Community college students need more help transferring to Cal State campuses, report finds

November 3, 2016

Mural at Sacramento State. A new study looks at transfers to Cal States.

Too many students at California’s community colleges are confused about how to transfer to a California State University campus and remain unfamiliar with a new degree program designed to help them with the move, according to a report by a research organization at Sacramento State University.

The process of taking the right courses to transfer “remains complex and unwieldy” despite efforts by colleges and the state Legislature to streamline it, the study by the Education Insights Center (EdInsights) said. The report – “Trial and Error” – found that many community college students rely on trial and error to figure out transfer requirements for Cal State campuses and majors, leading them to take too many classes or the wrong ones.

The study looked closely at a two-year degree program created by state law in 2010 to help students transfer and more easily start Cal State as juniors, often halfway to their bachelor’s degrees with 60 credits. However, many students told researchers that they didn’t even know of  the “associate degree for transfer” – called the AD-T – or that they didn’t understand how it works. In 2014-15, about 20,600 AD-Ts were awarded compared with 95,000 regular associate degrees at California community colleges.

“The transfer degree pathway appears to be misunderstood by many students,”  said EdInsights report.
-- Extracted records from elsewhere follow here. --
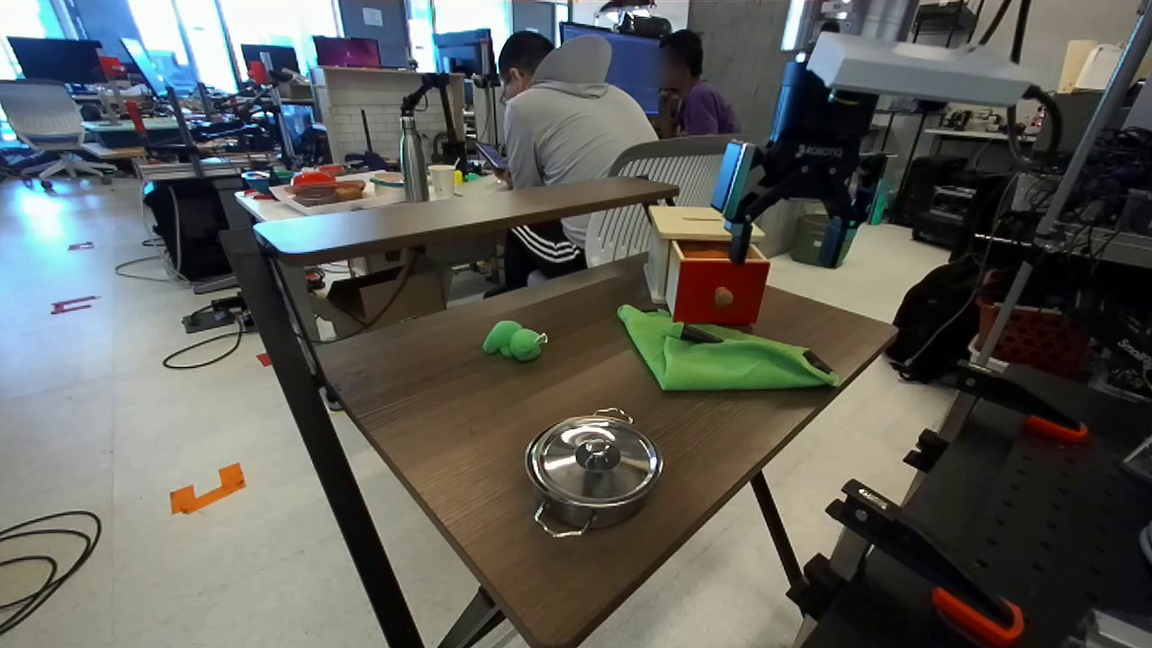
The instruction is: Close the drawer
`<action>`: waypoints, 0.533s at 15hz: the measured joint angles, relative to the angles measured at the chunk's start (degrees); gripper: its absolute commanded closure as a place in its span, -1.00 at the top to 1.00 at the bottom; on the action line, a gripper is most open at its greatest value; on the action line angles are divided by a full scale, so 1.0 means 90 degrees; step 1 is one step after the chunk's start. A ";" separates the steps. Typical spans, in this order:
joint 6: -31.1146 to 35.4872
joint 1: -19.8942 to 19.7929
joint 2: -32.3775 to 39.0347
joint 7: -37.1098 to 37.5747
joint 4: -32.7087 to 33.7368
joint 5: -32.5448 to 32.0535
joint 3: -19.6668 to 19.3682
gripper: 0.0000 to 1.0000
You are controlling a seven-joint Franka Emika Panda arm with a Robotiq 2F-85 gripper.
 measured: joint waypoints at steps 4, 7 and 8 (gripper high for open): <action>0.0023 0.0033 0.0539 0.0000 0.0476 0.0093 -0.0226 1.00; 0.0030 0.0064 0.0900 0.0000 0.0770 0.0094 -0.0382 1.00; 0.0040 0.0087 0.1011 0.0000 0.0856 0.0094 -0.0449 1.00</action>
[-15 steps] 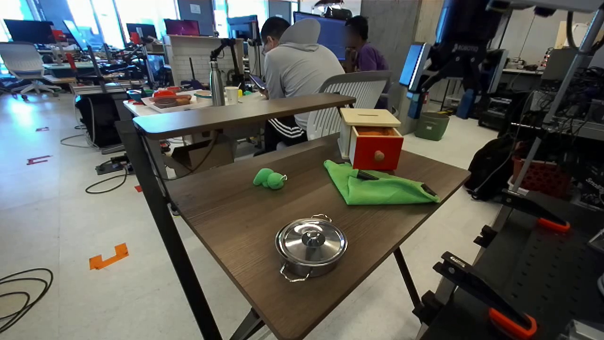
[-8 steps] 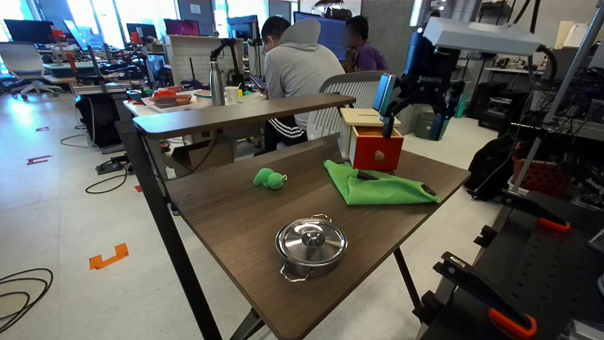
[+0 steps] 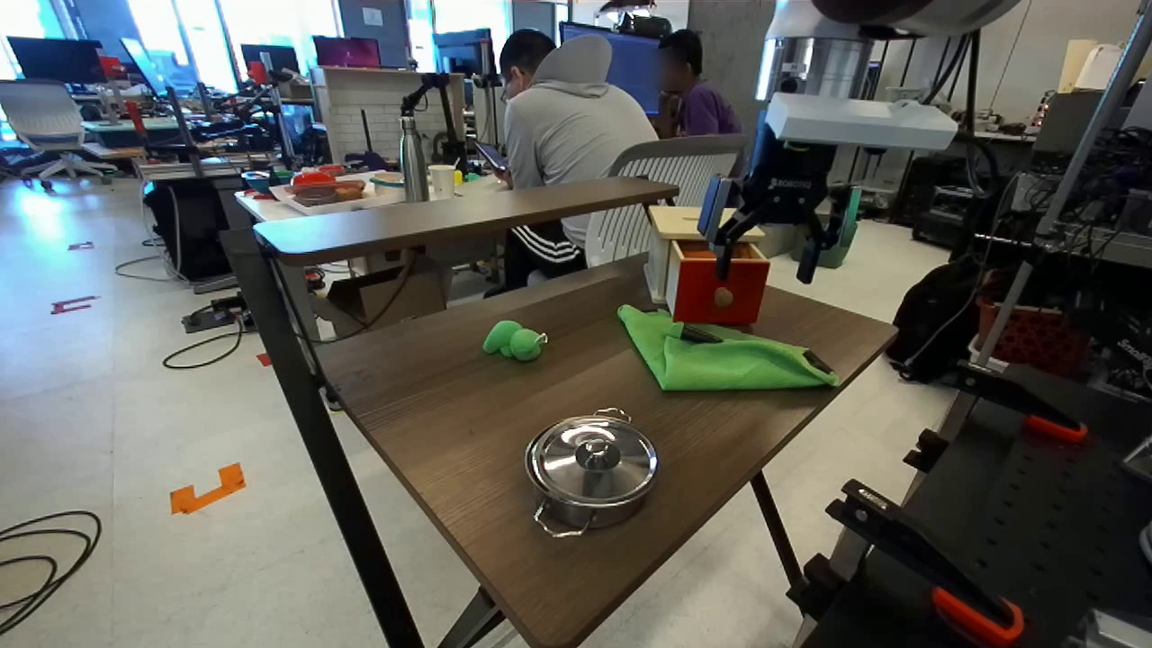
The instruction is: Close the drawer
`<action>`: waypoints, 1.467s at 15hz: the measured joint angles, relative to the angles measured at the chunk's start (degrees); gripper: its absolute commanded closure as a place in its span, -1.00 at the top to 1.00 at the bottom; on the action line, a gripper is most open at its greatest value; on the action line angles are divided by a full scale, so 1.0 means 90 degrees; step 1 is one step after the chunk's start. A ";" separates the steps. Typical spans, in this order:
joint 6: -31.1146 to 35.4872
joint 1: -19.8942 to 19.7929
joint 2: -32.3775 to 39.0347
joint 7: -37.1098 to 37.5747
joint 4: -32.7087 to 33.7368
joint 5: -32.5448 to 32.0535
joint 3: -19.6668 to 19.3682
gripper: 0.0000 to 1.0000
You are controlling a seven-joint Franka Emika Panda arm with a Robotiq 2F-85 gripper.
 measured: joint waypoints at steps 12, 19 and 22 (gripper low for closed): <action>0.0046 0.0227 0.0890 0.0339 0.1036 -0.0003 -0.0709 1.00; 0.0046 0.0423 0.1283 0.0660 0.1485 -0.0023 -0.1036 1.00; 0.0045 0.0481 0.1448 0.0662 0.1654 -0.0041 -0.1074 1.00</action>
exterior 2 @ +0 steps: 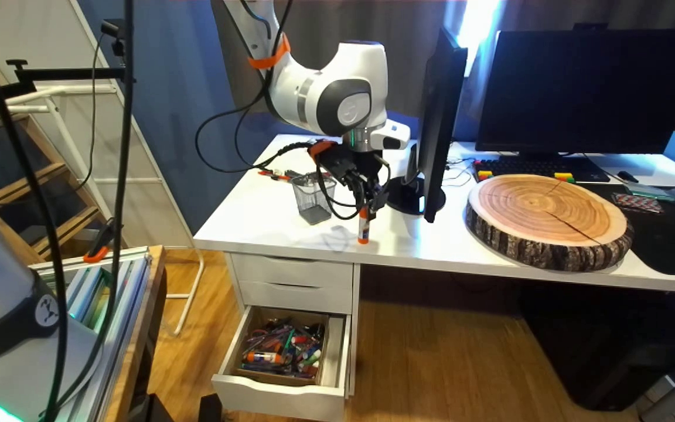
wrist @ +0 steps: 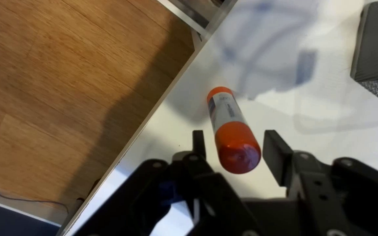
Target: Put the bin on its bottom, then place the glue stick inside
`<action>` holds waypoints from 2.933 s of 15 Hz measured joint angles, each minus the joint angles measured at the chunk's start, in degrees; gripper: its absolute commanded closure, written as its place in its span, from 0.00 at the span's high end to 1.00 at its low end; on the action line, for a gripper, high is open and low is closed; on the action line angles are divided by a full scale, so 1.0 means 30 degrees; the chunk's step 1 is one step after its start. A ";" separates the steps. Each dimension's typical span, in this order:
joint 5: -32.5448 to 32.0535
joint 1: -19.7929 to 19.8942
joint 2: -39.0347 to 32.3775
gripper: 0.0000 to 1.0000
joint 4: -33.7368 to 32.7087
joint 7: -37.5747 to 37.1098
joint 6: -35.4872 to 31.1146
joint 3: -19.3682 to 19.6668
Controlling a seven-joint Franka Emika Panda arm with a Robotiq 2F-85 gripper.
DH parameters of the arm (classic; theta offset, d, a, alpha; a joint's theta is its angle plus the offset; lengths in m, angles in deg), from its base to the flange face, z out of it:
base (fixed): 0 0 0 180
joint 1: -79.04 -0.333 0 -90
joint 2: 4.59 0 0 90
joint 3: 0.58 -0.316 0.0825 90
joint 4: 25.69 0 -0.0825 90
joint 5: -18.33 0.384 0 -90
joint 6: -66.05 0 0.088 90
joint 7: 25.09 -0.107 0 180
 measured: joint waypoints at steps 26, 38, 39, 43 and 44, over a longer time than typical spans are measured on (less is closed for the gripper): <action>-0.1815 -0.1842 0.5250 0.08 0.0373 0.0023 0.4439 -0.3102; 0.0572 -0.0942 0.2901 0.08 0.0647 0.2051 0.3565 -0.3893; 0.0685 -0.0930 0.2678 0.08 0.0636 0.2146 0.3390 -0.3918; 0.0720 -0.0949 0.1973 0.08 0.0524 0.2180 0.2682 -0.3954; 0.0721 -0.0965 0.1842 0.08 0.0503 0.2180 0.2515 -0.3954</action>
The AD-T guarantees admission to the Cal State system but not to a particular campus or major. That means that the AD-T has limited value, the EdInsights report said, because requirements at Cal State campuses and majors vary and can become more rigorous if they are overcrowded. It further found that the transfer program does not work well unless students start early and stick to their major at a community college and are willing to attend a Cal State far from home in case they are rejected by ones close by.

Community college students need much more counseling to ensure they take the courses required for transferring and do so in the proper sequence, but many colleges have limited counseling resources, according to the report.

The EdInsight research dovetails with much debate and activity at California’s public colleges and universities about how to get more students to graduate in a timely manner. Only 38 percent of students who start community colleges with the intent to transfer to a four-year school actually do so. The Cal State system recently set new targets to increase the percentages of students who graduate in four and six years.

The “Trial and Error” researchers interviewed students, staff and faculty at at six community colleges and four Cal States, but the survey does not reveal which campuses.